If the world’s nearly 25 million developers stopped what they’re doing to work solely on tech debt, they would finish sometime around the year 2034, Cast suggests.
Does innovation take a 10-year break for that? Or can automation, machine learning and AI reduce the code repair timeline?
Modern Tools
The launch of generative AI also provided some relief for developers. Thanks to their ability to regenerate code, gen AI tools also work as coding assistants. Coders can generate code using plain English prompts. The concept was termed “vibe coding.”
But modern-day AI tools take this further into the software development workflow.
For instance, IBM’s Project Bob adapts to workflows from design to deployment. According to IBM, Bob can help reduce development timelines when modernizing legacy systems or building entirely new applications.
IBM says Bob can be regarded as “your AI-first integrated development environment and pair developer: a tool that understands your intent, your codebase and your organization’s standards.”
An integrated development environment provides developers with a complete set of tools for writing, testing and debugging code in a single interface. It streamlines the software development process by combining a source code editor, build automation tools, a debugger, compiler or interpreter – all into one application. It manages access to run-time libraries that may be needed for embedding common functionality in applications.
Not Just Technical
Experts say the blame for technical debt should not be put squarely on the IT department. There are other reasons, and other forms of debt that hold back innovation.
In his blog post, Masoud Bahrami, independent software consultant and architect, prefers to use terms such as “system debt” and “business debt,” arguing that technical debt does not necessarily stem from outdated code, as many people assume.
“Calling it technical makes it sound like only developers are responsible. So calling it purely technical is misleading. Some people prefer terms like design debt, organizational debt or software obligations.

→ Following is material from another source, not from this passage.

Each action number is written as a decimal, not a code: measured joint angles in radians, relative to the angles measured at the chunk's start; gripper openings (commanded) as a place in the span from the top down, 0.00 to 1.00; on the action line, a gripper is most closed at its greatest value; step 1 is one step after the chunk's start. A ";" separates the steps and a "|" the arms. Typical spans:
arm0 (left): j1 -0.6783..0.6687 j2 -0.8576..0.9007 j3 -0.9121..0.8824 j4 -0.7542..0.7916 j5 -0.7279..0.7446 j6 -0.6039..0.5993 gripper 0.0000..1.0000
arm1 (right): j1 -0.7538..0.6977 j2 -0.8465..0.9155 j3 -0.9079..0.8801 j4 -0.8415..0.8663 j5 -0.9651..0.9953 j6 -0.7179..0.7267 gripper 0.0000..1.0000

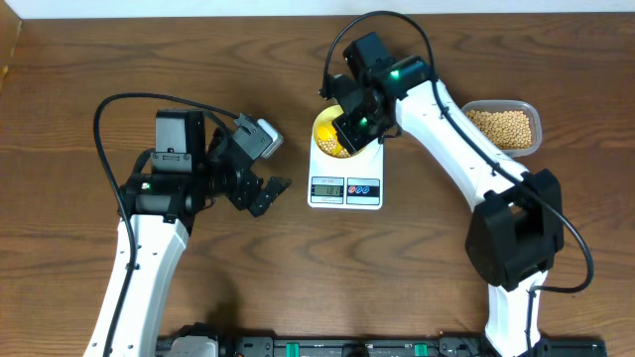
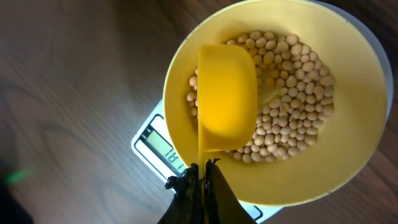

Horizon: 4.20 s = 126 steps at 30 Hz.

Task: Scoop item into bowl and weigh 50g on scale
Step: 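Tip the scoop to pour soybeans into the yellow bowl, then raise the scoop and move it right toward the tub, then lower the empty scoop into the soybean tub with the right gripper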

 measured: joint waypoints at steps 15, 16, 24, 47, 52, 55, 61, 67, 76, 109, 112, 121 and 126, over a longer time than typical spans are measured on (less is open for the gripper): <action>0.000 0.000 0.000 0.000 0.000 0.000 0.02 | -0.172 -0.001 0.000 0.000 -0.230 -0.024 0.99; 0.000 0.000 0.000 0.000 0.000 0.000 0.03 | -0.186 -0.002 0.000 0.002 -0.264 -0.034 0.99; 0.000 0.000 0.000 0.000 0.000 0.000 0.03 | -0.273 -0.020 0.000 0.013 -0.489 -0.078 0.99; 0.000 0.000 0.000 0.000 0.000 0.000 0.03 | -0.289 -0.056 0.000 0.012 -0.512 -0.119 0.99; 0.000 0.000 0.000 0.000 0.000 0.000 0.02 | -0.291 -0.065 0.000 0.011 -0.504 -0.129 0.99; 0.000 0.000 0.000 0.000 0.000 0.000 0.03 | -0.297 -0.076 0.000 0.005 -0.504 -0.130 0.99; 0.000 0.000 0.000 0.000 0.000 0.000 0.02 | -0.357 -0.119 0.000 -0.013 -0.502 -0.132 0.99; 0.000 0.000 0.000 0.000 0.000 0.000 0.02 | -0.480 -0.183 0.000 -0.050 -0.501 -0.133 0.99; 0.000 0.000 0.000 0.000 0.000 0.000 0.02 | -0.661 -0.243 0.000 -0.173 -0.420 -0.135 0.99; 0.000 0.000 0.000 0.000 0.000 0.000 0.02 | -0.516 -0.240 -0.001 -0.166 0.629 -0.105 0.99; 0.000 0.000 0.000 0.000 0.000 0.000 0.02 | -0.512 -0.238 -0.001 -0.158 0.648 -0.092 0.99; 0.000 0.000 0.000 0.000 0.000 0.000 0.02 | -0.605 -0.234 -0.002 -0.139 0.356 0.121 0.99; 0.000 0.000 0.000 0.000 0.000 0.000 0.02 | -0.694 -0.231 -0.029 -0.098 0.165 0.224 0.99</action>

Each emphasizes a different aspect, but at its core, it’s about unaddressed compromises that make future work more expensive and risky,” he said.
Referring to the Knight Capital incident, Bahrami said it was more than technical debt. “It was organizational debt: lack of cleanup, no deployment safety nets. [Eventually] the company collapsed.”

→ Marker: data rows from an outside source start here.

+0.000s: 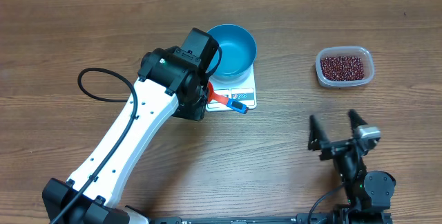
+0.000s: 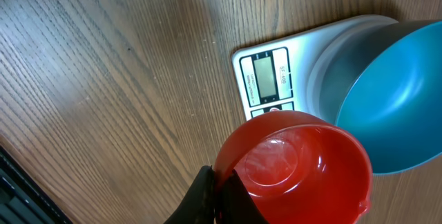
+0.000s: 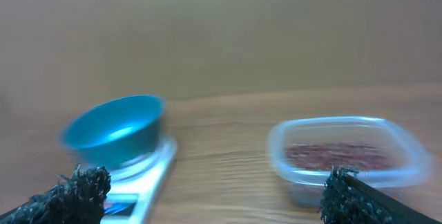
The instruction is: Scoop item into bowl and weigh 150g on scale
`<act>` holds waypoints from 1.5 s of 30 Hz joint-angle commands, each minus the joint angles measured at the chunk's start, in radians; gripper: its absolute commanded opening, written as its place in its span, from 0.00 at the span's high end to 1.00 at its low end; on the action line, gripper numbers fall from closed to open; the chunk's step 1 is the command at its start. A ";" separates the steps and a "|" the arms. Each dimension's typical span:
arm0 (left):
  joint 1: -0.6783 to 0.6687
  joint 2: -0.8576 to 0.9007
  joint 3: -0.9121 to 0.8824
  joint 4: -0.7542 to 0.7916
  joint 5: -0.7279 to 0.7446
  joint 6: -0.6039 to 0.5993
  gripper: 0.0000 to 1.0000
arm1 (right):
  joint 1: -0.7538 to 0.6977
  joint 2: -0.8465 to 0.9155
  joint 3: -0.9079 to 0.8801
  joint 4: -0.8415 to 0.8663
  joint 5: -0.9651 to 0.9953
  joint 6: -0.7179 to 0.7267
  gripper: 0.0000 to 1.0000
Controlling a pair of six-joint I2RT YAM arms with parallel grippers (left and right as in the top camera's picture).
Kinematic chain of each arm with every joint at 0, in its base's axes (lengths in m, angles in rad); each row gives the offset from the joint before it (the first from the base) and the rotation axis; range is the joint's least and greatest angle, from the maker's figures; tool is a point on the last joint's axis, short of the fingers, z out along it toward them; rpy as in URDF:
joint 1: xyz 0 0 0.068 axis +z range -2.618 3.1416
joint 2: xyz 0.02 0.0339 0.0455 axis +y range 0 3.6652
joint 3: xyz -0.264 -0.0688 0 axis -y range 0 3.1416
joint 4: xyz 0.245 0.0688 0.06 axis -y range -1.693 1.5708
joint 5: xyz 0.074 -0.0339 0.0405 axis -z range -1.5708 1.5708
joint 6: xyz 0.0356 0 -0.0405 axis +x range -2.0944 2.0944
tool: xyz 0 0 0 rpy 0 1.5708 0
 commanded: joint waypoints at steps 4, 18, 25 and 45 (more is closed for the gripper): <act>-0.008 -0.018 0.019 -0.007 0.002 -0.017 0.96 | 0.005 -0.010 -0.011 0.055 -0.396 0.148 0.00; -0.008 -0.018 0.019 -0.012 0.002 -0.016 0.96 | 0.005 -0.010 -0.010 0.085 -0.378 0.289 0.00; -0.008 -0.018 0.019 -0.016 0.002 -0.016 0.96 | 0.005 -0.010 -0.008 0.105 -0.343 0.419 0.00; -0.008 -0.018 0.019 -0.016 0.003 -0.016 0.96 | 0.005 0.021 0.239 -0.301 -0.132 0.437 0.00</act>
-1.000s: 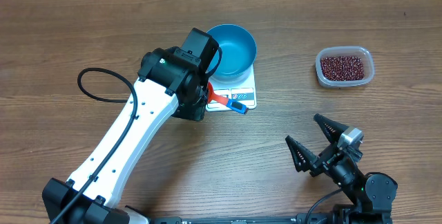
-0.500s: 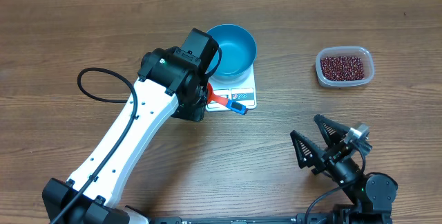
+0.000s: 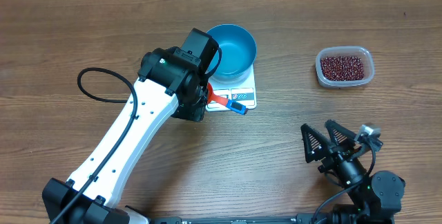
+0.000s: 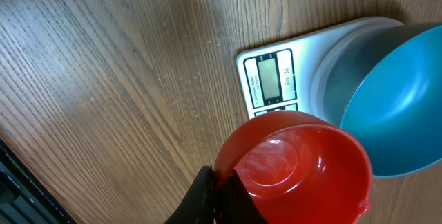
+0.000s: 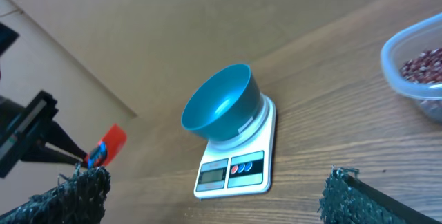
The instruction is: Scoop item into bowl and weigh 150g on scale
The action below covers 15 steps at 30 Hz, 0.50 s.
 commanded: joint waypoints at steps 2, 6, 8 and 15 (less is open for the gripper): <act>-0.008 -0.019 0.019 -0.004 0.003 -0.016 0.96 | 0.005 0.047 0.075 -0.020 0.046 0.006 0.00; -0.008 -0.019 0.019 -0.004 0.004 -0.016 0.96 | 0.005 0.156 0.143 -0.051 0.046 0.007 0.00; -0.008 -0.019 0.019 -0.004 0.004 -0.016 0.96 | 0.005 0.226 0.178 -0.063 0.043 0.007 0.00; -0.008 -0.019 0.019 -0.014 0.003 -0.016 0.96 | 0.005 0.537 0.309 -0.089 -0.056 0.000 0.00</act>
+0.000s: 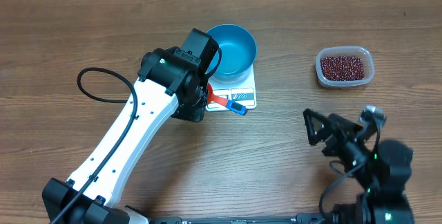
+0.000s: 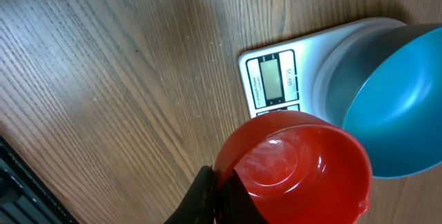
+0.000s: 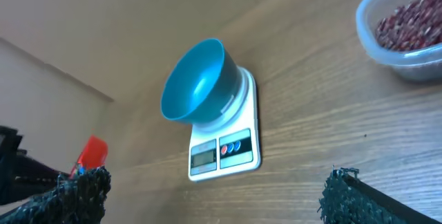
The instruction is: Scoop item into bowl and weigh 150g on scale
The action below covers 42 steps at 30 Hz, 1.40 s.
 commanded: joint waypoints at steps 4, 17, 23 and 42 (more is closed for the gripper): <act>-0.008 -0.018 0.019 -0.006 0.003 -0.016 0.96 | 0.005 0.239 0.085 0.035 -0.137 0.000 0.00; -0.008 -0.018 0.019 -0.006 0.003 -0.016 0.96 | 0.005 0.576 0.085 0.308 -0.540 0.214 0.00; -0.008 -0.018 0.019 -0.005 0.004 -0.017 0.96 | 0.005 0.605 0.085 0.355 -0.609 0.215 0.00; -0.072 -0.009 0.019 0.037 0.011 -0.095 0.96 | 0.145 0.605 0.085 0.560 -0.605 0.341 0.00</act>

Bahrami blames technical debt on a combination of technical, organizational, cultural debts, “and even human factors that shape how fragile or resilient a system is.”
Expanding on this, he said, technical debt can be:
- Code-level debt: Messy functions, inconsistent naming and duplicated logic;
- Architectural debt: The modules are tightly coupled, with inadequate separation of concerns;
- Process debt: Lack of automated testing, slow CI/CD pipelines or undocumented procedures;
- Business debt: Unclear product requirements, scope creep or temporary feature hacks made to satisfy stakeholders.
In 2013, the launch of HealthCare.gov site failed due to heavy load. More than 50 contractors built separate modules with no alignment. The integrations were hacked together and there was no single architectural owner. This was classified as a cultural and organizational debt. The lack of unified architecture caused chaos. Stabilizing the system required massive rework.